Aim of the exercise: Where "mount" occurs in a line of the entries below, copy that line.

Data extract:
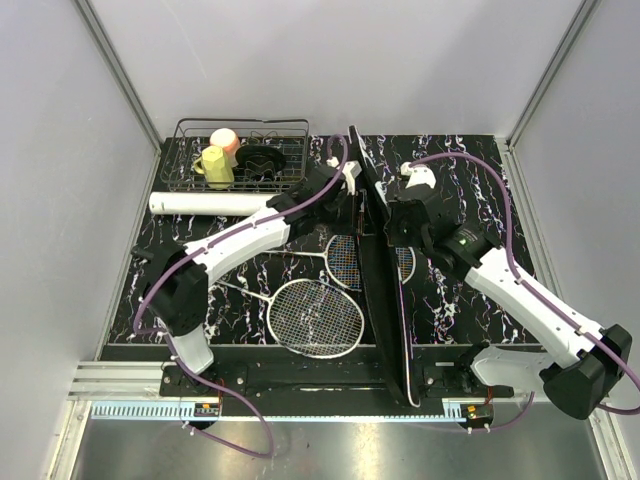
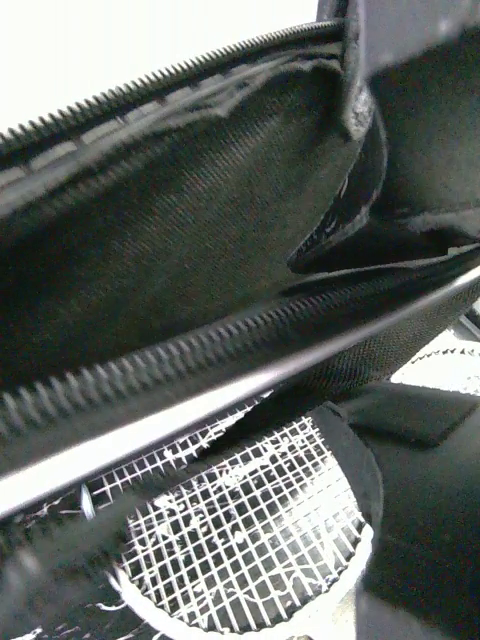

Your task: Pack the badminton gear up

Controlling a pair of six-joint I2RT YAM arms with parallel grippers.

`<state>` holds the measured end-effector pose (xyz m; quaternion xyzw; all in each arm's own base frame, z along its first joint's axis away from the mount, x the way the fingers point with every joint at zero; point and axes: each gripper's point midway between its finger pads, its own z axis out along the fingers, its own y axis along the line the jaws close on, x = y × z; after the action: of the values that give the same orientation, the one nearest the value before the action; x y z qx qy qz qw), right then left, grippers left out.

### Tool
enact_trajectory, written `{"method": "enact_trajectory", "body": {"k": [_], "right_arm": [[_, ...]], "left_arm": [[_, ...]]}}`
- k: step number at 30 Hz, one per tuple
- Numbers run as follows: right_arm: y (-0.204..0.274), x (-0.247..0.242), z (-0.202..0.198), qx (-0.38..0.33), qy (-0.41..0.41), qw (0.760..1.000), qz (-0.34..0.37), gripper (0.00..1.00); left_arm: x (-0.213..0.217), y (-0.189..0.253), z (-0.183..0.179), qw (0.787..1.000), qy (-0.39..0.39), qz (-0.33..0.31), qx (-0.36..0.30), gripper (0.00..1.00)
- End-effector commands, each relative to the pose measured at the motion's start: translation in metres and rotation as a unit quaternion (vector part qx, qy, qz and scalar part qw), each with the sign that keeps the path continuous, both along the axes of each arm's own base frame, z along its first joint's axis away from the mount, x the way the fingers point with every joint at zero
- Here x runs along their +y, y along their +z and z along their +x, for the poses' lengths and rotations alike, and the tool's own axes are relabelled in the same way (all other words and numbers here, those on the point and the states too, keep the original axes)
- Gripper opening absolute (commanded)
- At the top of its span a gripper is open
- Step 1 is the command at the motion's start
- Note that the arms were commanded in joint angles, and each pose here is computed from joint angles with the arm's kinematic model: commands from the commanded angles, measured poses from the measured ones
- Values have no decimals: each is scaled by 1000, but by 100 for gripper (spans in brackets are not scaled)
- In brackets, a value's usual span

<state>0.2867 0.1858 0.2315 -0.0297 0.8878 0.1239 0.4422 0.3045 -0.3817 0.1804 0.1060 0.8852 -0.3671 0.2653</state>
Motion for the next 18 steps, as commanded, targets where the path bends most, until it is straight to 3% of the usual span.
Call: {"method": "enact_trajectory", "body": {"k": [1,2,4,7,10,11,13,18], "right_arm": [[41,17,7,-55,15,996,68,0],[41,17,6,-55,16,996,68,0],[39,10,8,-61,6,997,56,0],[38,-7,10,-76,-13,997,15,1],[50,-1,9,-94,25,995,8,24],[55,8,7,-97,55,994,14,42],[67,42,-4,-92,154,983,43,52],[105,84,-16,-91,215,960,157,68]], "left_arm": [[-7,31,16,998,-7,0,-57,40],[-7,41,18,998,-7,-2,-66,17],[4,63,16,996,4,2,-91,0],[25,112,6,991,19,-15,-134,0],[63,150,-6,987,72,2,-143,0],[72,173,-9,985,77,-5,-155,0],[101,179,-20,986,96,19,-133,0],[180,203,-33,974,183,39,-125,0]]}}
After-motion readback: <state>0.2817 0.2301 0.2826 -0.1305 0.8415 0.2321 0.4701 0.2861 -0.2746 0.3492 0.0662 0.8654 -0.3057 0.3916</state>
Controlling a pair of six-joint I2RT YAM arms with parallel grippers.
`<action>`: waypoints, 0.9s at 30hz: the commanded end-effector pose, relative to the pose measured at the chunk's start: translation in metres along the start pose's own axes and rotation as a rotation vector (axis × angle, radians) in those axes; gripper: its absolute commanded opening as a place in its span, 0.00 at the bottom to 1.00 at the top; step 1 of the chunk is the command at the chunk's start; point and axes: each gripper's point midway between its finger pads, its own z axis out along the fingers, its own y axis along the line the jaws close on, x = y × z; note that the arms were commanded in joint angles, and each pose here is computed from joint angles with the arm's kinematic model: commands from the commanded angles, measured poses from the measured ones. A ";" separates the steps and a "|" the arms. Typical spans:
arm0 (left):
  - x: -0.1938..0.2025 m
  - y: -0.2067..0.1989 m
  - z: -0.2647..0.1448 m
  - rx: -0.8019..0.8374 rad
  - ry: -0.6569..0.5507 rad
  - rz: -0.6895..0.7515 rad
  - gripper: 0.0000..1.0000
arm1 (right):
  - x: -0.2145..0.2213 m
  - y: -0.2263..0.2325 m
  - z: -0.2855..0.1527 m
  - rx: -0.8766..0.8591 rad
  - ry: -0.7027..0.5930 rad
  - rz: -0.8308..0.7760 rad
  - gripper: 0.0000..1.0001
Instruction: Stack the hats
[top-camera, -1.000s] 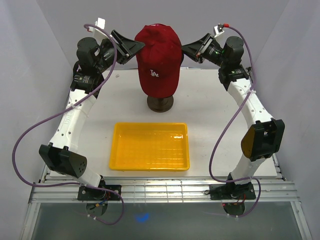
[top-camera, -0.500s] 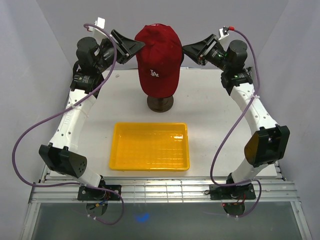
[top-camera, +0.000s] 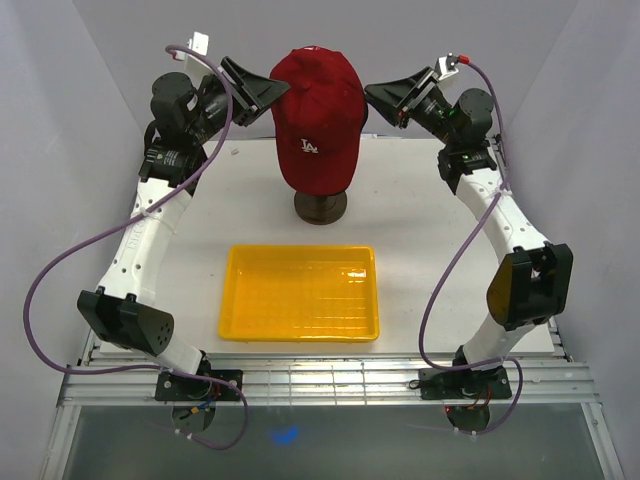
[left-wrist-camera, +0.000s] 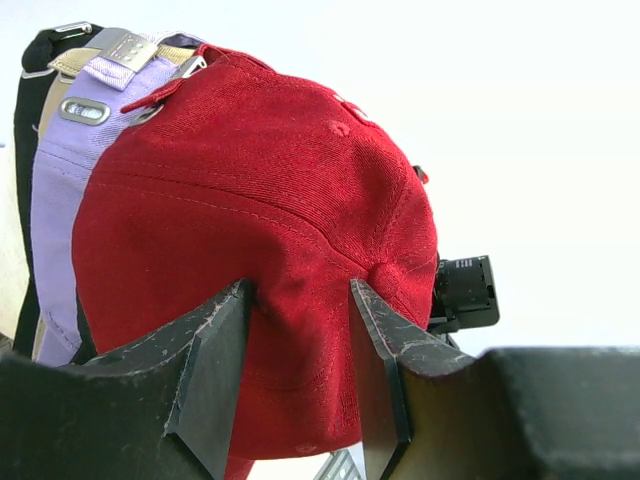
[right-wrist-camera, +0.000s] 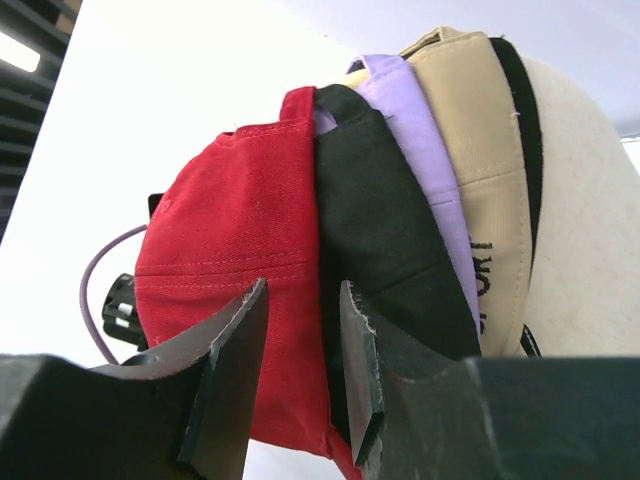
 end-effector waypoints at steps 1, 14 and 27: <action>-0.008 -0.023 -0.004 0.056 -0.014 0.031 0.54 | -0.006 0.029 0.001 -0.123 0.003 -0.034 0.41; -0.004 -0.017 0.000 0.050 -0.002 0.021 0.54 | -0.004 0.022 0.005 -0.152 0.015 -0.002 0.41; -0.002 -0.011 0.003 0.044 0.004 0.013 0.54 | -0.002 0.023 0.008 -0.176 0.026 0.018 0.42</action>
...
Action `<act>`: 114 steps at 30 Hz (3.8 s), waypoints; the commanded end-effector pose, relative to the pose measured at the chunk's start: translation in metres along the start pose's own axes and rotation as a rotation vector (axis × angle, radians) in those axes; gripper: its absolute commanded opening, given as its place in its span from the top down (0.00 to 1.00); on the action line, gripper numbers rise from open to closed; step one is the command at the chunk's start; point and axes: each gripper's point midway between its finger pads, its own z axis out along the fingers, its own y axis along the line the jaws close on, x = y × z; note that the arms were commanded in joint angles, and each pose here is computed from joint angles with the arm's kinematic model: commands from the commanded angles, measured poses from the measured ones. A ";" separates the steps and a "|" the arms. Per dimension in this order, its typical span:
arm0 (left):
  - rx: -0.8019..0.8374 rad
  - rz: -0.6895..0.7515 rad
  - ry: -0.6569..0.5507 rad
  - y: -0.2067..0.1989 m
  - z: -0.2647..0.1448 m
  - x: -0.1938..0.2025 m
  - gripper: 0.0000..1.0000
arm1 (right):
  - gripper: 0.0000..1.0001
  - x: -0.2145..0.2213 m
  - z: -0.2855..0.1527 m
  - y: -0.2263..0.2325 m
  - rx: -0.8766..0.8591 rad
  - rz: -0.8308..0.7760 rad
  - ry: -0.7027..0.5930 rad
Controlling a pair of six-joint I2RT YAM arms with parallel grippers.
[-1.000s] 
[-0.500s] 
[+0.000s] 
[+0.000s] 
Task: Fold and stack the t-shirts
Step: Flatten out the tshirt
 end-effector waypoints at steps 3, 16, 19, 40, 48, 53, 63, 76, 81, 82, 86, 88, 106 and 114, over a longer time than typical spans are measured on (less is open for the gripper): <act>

Solution to this task:
`<state>` holds the measured end-effector pose (xyz m; quaternion xyzw; all in each arm's own base frame, z along its first joint's axis away from the mount, x the way the fingers point with every joint at zero; point and axes: each gripper's point midway between its finger pads, its own z axis out along the fingers, its own y axis along the line the jaws close on, x = y × z; after the action: of the values that give the same orientation, the one nearest the value before the action; x y z qx qy qz qw), right then left, grippers left out.
- End-effector commands, each relative to the pose measured at the motion's start: translation in metres and rotation as a unit quaternion (vector part qx, qy, qz and scalar part qw), each with the sign that keeps the path continuous, both along the axes of each arm's own base frame, z along its first joint's axis away from the mount, x the way the fingers point with every joint at zero

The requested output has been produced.